Теперь нам нетрудно понять, почему, как учили китайские мастера ушу, «истинный удар исходит от сердца». Так приходит воистину целостное движение, когда движется не столько рука или нога, когда в удар вкладывается не просто мощь всего тела или «сила духа», но в нем присутствует Небесная мощь. Древний трактат раскрывает секрет такого истинного приема: «Сначала движение рождается в сердце, затем — проявляется в теле. Живот не напряжен, и ци входит в кости, дух умиротворяется, а организм обретает покой. Ежемгновенно сохраняй это состояние в своей душе. Помни: если что-то начало двигаться, то нет того, что бы не пришло в движение. Если что-то обрело покой, нет того, что бы не успокоилось».[7]
Обратим внимание, что перед нами не просто чисто движенческий принцип, но прежде всего сочетание двух начал — инь и ян. Движение — функция ян, покой — функция инь. Следуя неоконфуцианской теории, на основе которой возникли такие известные стили, как тайцзицюань и синъицюань, когда инь и ян движутся, они разделяются, когда приходят в покой — вновь соединяются и обретают изначальную нерасчлененность, фактически — приходят в состояние Великого предела.Таким образом, за внешним движением в ушу стоит вселенская трансформация, космическая жизнь, данная в бесчисленных переливах и модуляциях. Человек не просто выполняет приемы — он переживает эту жизнь Космоса. Например, когда он поднимает руки (первое движение во многих комплексах ушу), это становится равносильно разделению инь и ян, когда руки опускаются, он возвращается к Великому пределу.

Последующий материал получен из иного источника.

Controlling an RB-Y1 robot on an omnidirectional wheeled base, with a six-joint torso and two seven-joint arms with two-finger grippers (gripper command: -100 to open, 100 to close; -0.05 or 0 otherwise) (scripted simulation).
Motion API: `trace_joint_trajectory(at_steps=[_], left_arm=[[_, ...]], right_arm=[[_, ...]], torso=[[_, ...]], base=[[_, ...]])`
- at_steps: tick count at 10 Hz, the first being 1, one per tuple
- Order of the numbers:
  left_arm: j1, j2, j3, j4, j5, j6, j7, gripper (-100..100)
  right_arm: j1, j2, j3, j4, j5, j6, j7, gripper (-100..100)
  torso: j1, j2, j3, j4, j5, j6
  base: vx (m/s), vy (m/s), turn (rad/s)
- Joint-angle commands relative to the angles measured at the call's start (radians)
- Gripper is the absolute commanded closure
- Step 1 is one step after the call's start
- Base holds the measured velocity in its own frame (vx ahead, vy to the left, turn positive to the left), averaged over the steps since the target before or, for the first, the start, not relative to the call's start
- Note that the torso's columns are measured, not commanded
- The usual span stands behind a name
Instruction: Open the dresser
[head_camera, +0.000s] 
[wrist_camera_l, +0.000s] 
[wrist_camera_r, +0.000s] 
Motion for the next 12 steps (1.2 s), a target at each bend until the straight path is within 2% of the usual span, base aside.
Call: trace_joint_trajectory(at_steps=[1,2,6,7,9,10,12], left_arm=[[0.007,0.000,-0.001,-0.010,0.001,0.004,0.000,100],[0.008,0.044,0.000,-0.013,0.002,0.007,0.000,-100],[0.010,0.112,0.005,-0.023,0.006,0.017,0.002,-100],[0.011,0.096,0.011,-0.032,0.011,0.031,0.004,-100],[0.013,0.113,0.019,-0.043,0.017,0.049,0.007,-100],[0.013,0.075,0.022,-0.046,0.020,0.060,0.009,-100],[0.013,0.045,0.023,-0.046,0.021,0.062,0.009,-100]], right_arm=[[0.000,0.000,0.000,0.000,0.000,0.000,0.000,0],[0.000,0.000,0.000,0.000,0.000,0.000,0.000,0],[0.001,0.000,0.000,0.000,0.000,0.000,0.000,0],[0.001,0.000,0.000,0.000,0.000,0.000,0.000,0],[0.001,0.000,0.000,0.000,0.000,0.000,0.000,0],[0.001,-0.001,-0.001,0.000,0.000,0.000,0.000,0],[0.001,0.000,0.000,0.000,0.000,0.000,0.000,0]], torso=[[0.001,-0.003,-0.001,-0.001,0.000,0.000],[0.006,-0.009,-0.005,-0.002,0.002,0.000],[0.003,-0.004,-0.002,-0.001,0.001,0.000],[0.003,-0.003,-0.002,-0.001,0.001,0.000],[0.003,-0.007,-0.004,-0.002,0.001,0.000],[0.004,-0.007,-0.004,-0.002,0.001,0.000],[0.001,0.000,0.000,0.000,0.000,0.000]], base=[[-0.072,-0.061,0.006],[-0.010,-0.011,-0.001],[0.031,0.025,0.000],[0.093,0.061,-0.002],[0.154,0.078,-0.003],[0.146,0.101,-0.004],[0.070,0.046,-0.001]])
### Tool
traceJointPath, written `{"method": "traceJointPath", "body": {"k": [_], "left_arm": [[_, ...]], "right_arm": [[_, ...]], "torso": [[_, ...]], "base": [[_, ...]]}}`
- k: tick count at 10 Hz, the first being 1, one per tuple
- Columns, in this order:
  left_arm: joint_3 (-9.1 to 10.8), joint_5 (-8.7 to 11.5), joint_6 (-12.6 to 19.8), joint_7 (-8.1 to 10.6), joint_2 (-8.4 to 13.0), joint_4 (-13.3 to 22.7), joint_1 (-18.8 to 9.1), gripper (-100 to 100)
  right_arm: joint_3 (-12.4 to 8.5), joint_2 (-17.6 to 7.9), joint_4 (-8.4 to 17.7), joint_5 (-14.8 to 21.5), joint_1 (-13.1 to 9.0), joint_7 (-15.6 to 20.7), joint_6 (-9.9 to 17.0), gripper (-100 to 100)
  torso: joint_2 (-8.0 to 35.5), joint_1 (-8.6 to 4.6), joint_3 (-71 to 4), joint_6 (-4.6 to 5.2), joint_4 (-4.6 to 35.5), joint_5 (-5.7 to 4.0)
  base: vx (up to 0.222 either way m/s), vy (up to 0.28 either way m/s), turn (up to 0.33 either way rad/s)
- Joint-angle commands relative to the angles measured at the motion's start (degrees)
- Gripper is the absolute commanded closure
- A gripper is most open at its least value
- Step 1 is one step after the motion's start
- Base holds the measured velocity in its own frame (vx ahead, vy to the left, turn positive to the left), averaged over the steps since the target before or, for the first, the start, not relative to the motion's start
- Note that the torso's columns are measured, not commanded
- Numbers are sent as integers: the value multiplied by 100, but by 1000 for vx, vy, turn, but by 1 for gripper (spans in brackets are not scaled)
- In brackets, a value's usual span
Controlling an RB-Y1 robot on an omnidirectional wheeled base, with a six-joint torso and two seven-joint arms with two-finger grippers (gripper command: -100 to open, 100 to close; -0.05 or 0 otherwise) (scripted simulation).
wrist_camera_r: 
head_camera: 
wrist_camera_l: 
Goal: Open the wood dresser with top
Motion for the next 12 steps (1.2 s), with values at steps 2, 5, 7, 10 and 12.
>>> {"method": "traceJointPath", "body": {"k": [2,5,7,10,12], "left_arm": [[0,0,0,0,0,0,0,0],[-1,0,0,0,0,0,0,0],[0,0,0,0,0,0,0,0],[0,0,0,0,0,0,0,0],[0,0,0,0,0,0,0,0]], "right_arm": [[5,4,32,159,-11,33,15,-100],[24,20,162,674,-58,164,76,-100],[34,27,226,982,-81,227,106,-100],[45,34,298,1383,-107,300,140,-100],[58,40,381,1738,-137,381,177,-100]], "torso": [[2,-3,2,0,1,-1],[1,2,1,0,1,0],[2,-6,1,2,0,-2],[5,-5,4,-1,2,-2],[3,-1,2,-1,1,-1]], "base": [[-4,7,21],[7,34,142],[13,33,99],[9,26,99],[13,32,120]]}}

Здесь нет или, во всяком случае, не должно быть элемента имитации или «игры в Великий предел». Например, в стиле синъицюань основная позиция называется «саньтиши» — «позиция трех начал», т. е. Неба, Земли и Человека. Принимая ее, человек как бы объемлет собой эту Вселенскую триаду, сводя ее воедино, приводя все вещи к единому знаменателю — к самому себе и к собственной личности, равной Вселенной.
Ушу выражает во многом именно эту «срединность» человека — посредника между Небом и Землей, между внутренней и внешней реальностью. Ведь только он один способен сначала пережить символизм всех внешних форм, а затем проникнуть за них в глубь метафизической действительности.
«Укоренение в Земле и связь с Небом»
Символика человеческой «срединности» проявляется, например, в осознании всякой позиции как «укоренения в земле и подвешивания к Небу». Человек в этом случае является местом соположения космических сил, грандиозного слияния вселенских начал. Универсальность и полнота внутренних свойств позволяют человеку, следуя потоку природных изменений и отстранив деятельную работу разума, очистив его, довериться миру и вобрать в себя все феномены мира форм. Доведя этот процесс до завершения, он достигает Великого предела и, наконец, состояния Беспредельного.
Метафизическое звучание сущности позиций можно ясно видеть на примере основной стойки в стиле синъицюань. Примечательно, что трактовка ее смысла считалась внутренним секретом школы, в то время как ее внешняя форма изучалась с первых же дней тренировок. Она называется «саньтиши» — «позиция трех начал» или «саньцайши» — «позиция трех вселенских начал».
Принять такую позицию несложно, и закономерно возникает вопрос: чем были заполнены многие месяцы, а порой и два-три года, отводившиеся на изучение этой позиции?
«Три драгоценности» — это Небо, Земля и Человек. Но магическое число «три» в китайской традиции имеет немало соответствий с космическими силами, при этом все большое сводимо к бесконечно малому. Например, «три драгоценности» на Небе — это луна, солнце и звезды; на Земле — реки, долины и горы; в Человеке — ци, семя-цзин и дух-шэнь. Малое обнаруживается в большом, а большое бесконечно прозревается в малом, в сводимой к минимуму субстанциональной сущности. «Далекое-близкое» (юаньцзин) — называли это китайцы, имея в виду перетекаемость, абсолютное пространственное и временное созвучие мира.
В этой позиции, равно как и в обыденной, но при этом всегда мистической жизни человека, он занимает промежуточную позицию между Небом и Землей, опосредует их связь, служит медиатором взаимоотношений и регулятором их созвучия. Не правда ли, эта целевая установка — обнаружить себя в пространстве между Небом и Землей — весьма далека от тех «практичных» целей боевых искусств, которые приписывают ушу европейцы.
Должно прийти внутреннее осознание собственной вплетенности в ткань мира, как сказали бы китайцы, — «запутанность в сетях Дао». Естественно, что здесь речь идет уже не об отработке позиции и даже не о выработке какого-то особого внутреннего состояния или психического настроя, но о глобальном перевоплощении человека в космическую величину, когда он становится сущностной частью космического хора вещей и явлений.